Dataset entries ▸
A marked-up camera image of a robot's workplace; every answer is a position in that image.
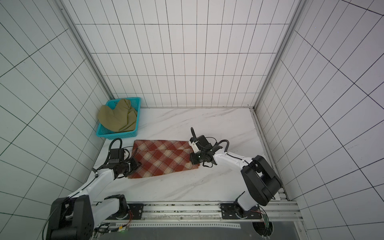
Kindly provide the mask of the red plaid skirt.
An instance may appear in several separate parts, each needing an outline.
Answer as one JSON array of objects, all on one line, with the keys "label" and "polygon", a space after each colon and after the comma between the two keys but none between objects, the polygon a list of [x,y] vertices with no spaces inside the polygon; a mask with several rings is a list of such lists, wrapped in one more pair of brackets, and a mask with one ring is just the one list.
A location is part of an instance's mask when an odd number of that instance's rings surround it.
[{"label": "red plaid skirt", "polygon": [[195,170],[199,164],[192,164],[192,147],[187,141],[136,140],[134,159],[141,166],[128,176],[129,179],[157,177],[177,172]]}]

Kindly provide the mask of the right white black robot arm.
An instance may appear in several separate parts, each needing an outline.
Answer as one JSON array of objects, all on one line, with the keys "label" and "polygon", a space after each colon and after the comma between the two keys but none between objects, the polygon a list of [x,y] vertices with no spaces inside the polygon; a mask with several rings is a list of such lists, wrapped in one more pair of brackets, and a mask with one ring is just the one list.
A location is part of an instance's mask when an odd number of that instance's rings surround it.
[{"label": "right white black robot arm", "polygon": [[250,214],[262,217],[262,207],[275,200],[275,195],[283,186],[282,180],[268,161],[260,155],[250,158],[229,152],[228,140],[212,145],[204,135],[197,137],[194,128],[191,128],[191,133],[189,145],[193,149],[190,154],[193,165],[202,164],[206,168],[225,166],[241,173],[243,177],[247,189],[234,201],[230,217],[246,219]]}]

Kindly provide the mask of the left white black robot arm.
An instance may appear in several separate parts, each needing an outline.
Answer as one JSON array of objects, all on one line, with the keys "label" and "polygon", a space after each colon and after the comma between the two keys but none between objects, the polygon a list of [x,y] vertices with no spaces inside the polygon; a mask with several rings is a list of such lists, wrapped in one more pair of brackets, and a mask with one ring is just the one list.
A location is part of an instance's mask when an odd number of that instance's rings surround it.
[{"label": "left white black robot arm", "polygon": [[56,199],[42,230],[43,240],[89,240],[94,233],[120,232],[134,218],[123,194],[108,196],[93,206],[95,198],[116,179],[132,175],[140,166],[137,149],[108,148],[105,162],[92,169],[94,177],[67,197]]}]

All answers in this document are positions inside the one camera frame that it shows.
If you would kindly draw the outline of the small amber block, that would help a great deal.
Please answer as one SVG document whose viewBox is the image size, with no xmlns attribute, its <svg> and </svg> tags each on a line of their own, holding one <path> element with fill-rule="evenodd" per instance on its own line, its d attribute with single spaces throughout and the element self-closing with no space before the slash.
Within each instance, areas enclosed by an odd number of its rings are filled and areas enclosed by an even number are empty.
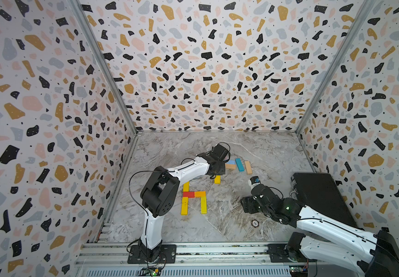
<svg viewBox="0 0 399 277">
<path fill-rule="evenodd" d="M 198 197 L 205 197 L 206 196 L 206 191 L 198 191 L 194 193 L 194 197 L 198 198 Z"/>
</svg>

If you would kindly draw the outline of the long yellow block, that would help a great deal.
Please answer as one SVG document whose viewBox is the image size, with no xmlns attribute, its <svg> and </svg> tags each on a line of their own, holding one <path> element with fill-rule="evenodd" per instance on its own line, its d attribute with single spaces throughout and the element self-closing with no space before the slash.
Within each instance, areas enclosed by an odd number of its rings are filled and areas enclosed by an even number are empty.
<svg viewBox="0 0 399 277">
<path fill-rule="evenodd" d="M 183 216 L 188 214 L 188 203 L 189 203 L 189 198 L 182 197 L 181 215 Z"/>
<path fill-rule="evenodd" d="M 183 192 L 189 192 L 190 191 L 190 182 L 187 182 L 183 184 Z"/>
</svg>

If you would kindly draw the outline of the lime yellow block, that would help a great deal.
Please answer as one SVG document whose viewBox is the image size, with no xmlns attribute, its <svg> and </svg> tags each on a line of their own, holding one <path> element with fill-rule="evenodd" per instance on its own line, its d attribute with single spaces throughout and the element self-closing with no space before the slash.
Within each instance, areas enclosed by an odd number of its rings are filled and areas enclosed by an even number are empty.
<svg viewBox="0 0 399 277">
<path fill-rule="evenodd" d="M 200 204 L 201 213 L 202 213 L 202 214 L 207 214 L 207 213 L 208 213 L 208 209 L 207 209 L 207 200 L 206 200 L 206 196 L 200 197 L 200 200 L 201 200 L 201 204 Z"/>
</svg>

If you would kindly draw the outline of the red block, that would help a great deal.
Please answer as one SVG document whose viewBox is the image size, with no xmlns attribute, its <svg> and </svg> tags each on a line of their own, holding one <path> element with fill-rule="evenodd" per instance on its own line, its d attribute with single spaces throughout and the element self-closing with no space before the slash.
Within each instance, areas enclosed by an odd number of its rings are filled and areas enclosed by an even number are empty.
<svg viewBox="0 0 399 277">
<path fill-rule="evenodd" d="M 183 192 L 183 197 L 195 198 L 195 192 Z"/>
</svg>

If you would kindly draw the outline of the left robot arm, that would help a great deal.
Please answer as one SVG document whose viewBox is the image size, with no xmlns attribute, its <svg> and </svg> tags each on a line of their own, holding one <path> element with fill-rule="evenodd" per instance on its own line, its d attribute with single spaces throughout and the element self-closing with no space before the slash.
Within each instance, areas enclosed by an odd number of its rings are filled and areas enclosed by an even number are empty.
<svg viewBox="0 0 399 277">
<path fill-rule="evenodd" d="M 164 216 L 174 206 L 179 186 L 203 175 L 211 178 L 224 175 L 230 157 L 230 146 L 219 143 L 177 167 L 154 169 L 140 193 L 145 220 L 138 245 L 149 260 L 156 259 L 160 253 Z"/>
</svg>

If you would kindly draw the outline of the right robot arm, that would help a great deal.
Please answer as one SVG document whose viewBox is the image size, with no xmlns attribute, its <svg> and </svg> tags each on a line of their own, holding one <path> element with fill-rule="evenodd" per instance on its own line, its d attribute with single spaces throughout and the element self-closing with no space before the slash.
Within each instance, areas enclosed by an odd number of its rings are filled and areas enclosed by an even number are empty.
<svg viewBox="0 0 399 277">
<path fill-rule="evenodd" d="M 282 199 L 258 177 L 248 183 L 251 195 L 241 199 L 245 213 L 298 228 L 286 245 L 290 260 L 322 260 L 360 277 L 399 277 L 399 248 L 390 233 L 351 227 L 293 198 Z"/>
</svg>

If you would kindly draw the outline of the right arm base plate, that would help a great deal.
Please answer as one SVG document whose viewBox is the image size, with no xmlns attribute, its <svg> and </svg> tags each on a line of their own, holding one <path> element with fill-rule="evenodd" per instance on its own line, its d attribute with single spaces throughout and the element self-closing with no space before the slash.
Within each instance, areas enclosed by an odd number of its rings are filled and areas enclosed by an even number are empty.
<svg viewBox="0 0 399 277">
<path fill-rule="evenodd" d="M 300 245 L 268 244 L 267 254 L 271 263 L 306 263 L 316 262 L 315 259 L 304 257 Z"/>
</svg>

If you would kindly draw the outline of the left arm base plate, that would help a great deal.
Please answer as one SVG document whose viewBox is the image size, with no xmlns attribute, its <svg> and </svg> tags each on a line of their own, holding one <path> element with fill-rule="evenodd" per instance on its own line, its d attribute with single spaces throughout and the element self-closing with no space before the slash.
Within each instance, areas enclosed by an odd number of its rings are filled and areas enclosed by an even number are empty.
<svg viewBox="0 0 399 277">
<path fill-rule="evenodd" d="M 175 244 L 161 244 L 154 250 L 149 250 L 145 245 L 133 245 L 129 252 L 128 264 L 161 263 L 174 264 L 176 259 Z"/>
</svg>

Problem details ▸ Transcribe the records above exactly, excluding every picture.

Exercise result ▸
A marked-up camera image of a robot's workplace; every answer is a position in that image.
Kindly provide the mask of the red plaid skirt.
An instance may appear in several separate parts, each needing an outline.
Answer as one JSON array of objects, all on one line, with the keys "label" and "polygon", a space after each colon and after the comma between the two keys but none between objects, the polygon a list of [x,y] vertices with no spaces inside the polygon; a mask with several rings is a list of such lists, wrapped in one more pair of brackets, and a mask with one ring is just the one list.
A location is part of an instance's mask when an odd number of that instance's rings surround it.
[{"label": "red plaid skirt", "polygon": [[195,170],[199,164],[192,164],[192,147],[187,141],[136,140],[134,159],[141,166],[128,176],[129,179],[157,177],[177,172]]}]

Kindly provide the mask of the right white black robot arm.
An instance may appear in several separate parts, each needing an outline.
Answer as one JSON array of objects, all on one line, with the keys "label" and "polygon", a space after each colon and after the comma between the two keys but none between objects, the polygon a list of [x,y] vertices with no spaces inside the polygon; a mask with several rings is a list of such lists, wrapped in one more pair of brackets, and a mask with one ring is just the one list.
A location is part of an instance's mask when an odd number of that instance's rings surround it.
[{"label": "right white black robot arm", "polygon": [[250,214],[262,217],[262,207],[275,200],[275,195],[283,186],[282,180],[268,161],[260,155],[250,158],[229,152],[228,140],[212,145],[204,135],[197,137],[194,128],[191,128],[191,133],[189,145],[193,149],[190,154],[193,165],[202,164],[206,168],[225,166],[241,173],[243,177],[247,189],[234,201],[230,217],[246,219]]}]

Kindly provide the mask of the left white black robot arm.
An instance may appear in several separate parts, each needing an outline.
Answer as one JSON array of objects, all on one line, with the keys "label" and "polygon", a space after each colon and after the comma between the two keys but none between objects, the polygon a list of [x,y] vertices with no spaces inside the polygon; a mask with several rings is a list of such lists, wrapped in one more pair of brackets, and a mask with one ring is just the one list.
A location is part of an instance's mask when an odd number of that instance's rings surround it.
[{"label": "left white black robot arm", "polygon": [[56,199],[42,230],[43,240],[89,240],[94,233],[120,232],[134,218],[123,194],[108,196],[93,206],[95,198],[116,179],[132,175],[140,166],[137,149],[108,148],[105,162],[92,169],[94,177],[67,197]]}]

All answers in this document are positions inside the one camera frame that it shows.
If you would kindly draw the outline of the small amber block, that would help a great deal.
Please answer as one SVG document whose viewBox is the image size, with no xmlns attribute, its <svg> and </svg> tags each on a line of their own, holding one <path> element with fill-rule="evenodd" per instance on its own line, its d attribute with single spaces throughout and the element self-closing with no space before the slash.
Within each instance, areas enclosed by an odd number of its rings are filled and areas enclosed by an even number are empty.
<svg viewBox="0 0 399 277">
<path fill-rule="evenodd" d="M 198 197 L 205 197 L 206 196 L 206 191 L 198 191 L 194 193 L 194 197 L 198 198 Z"/>
</svg>

If you would kindly draw the outline of the long yellow block, that would help a great deal.
Please answer as one SVG document whose viewBox is the image size, with no xmlns attribute, its <svg> and </svg> tags each on a line of their own, holding one <path> element with fill-rule="evenodd" per instance on its own line, its d attribute with single spaces throughout and the element self-closing with no space before the slash.
Within each instance, areas enclosed by an odd number of its rings are filled and areas enclosed by an even number are empty.
<svg viewBox="0 0 399 277">
<path fill-rule="evenodd" d="M 183 216 L 188 214 L 188 203 L 189 203 L 189 198 L 182 197 L 181 215 Z"/>
<path fill-rule="evenodd" d="M 183 192 L 189 192 L 190 191 L 190 182 L 187 182 L 183 184 Z"/>
</svg>

If you would kindly draw the outline of the lime yellow block, that would help a great deal.
Please answer as one SVG document whose viewBox is the image size, with no xmlns attribute, its <svg> and </svg> tags each on a line of their own, holding one <path> element with fill-rule="evenodd" per instance on its own line, its d attribute with single spaces throughout and the element self-closing with no space before the slash.
Within each instance, areas enclosed by an odd number of its rings are filled and areas enclosed by an even number are empty.
<svg viewBox="0 0 399 277">
<path fill-rule="evenodd" d="M 200 204 L 201 213 L 202 213 L 202 214 L 207 214 L 207 213 L 208 213 L 208 209 L 207 209 L 207 200 L 206 200 L 206 196 L 200 197 L 200 200 L 201 200 L 201 204 Z"/>
</svg>

If you would kindly draw the outline of the red block, that would help a great deal.
Please answer as one SVG document whose viewBox is the image size, with no xmlns attribute, its <svg> and </svg> tags each on a line of their own, holding one <path> element with fill-rule="evenodd" per instance on its own line, its d attribute with single spaces throughout and the element self-closing with no space before the slash.
Within each instance, areas enclosed by an odd number of its rings are filled and areas enclosed by an even number are empty.
<svg viewBox="0 0 399 277">
<path fill-rule="evenodd" d="M 183 192 L 183 197 L 195 198 L 195 192 Z"/>
</svg>

If you would kindly draw the outline of the left robot arm, that would help a great deal.
Please answer as one SVG document whose viewBox is the image size, with no xmlns attribute, its <svg> and </svg> tags each on a line of their own, holding one <path> element with fill-rule="evenodd" per instance on its own line, its d attribute with single spaces throughout and the element self-closing with no space before the slash.
Within each instance, areas enclosed by an odd number of its rings are filled and areas enclosed by an even number are empty.
<svg viewBox="0 0 399 277">
<path fill-rule="evenodd" d="M 164 216 L 174 206 L 179 186 L 203 175 L 211 178 L 224 175 L 230 157 L 230 146 L 219 143 L 177 167 L 154 169 L 140 193 L 145 220 L 138 245 L 149 260 L 156 259 L 160 253 Z"/>
</svg>

If you would kindly draw the outline of the right robot arm, that would help a great deal.
Please answer as one SVG document whose viewBox is the image size, with no xmlns attribute, its <svg> and </svg> tags each on a line of their own, holding one <path> element with fill-rule="evenodd" per instance on its own line, its d attribute with single spaces throughout and the element self-closing with no space before the slash.
Within each instance, areas enclosed by an odd number of its rings are filled and areas enclosed by an even number are empty.
<svg viewBox="0 0 399 277">
<path fill-rule="evenodd" d="M 282 199 L 258 177 L 248 183 L 251 195 L 241 199 L 245 213 L 298 228 L 286 245 L 290 260 L 322 260 L 360 277 L 399 277 L 399 248 L 390 233 L 351 227 L 293 198 Z"/>
</svg>

If you would kindly draw the outline of the right arm base plate, that would help a great deal.
Please answer as one SVG document whose viewBox is the image size, with no xmlns attribute, its <svg> and </svg> tags each on a line of their own, holding one <path> element with fill-rule="evenodd" per instance on its own line, its d attribute with single spaces throughout and the element self-closing with no space before the slash.
Within each instance, areas enclosed by an odd number of its rings are filled and areas enclosed by an even number are empty.
<svg viewBox="0 0 399 277">
<path fill-rule="evenodd" d="M 300 245 L 268 244 L 267 254 L 271 263 L 306 263 L 316 262 L 315 259 L 304 257 Z"/>
</svg>

If you would kindly draw the outline of the left arm base plate, that would help a great deal.
Please answer as one SVG document whose viewBox is the image size, with no xmlns attribute, its <svg> and </svg> tags each on a line of their own, holding one <path> element with fill-rule="evenodd" per instance on its own line, its d attribute with single spaces throughout and the element self-closing with no space before the slash.
Within each instance, areas enclosed by an odd number of its rings are filled and areas enclosed by an even number are empty.
<svg viewBox="0 0 399 277">
<path fill-rule="evenodd" d="M 175 244 L 161 244 L 154 250 L 149 250 L 145 245 L 133 245 L 129 252 L 128 264 L 161 263 L 174 264 L 176 259 Z"/>
</svg>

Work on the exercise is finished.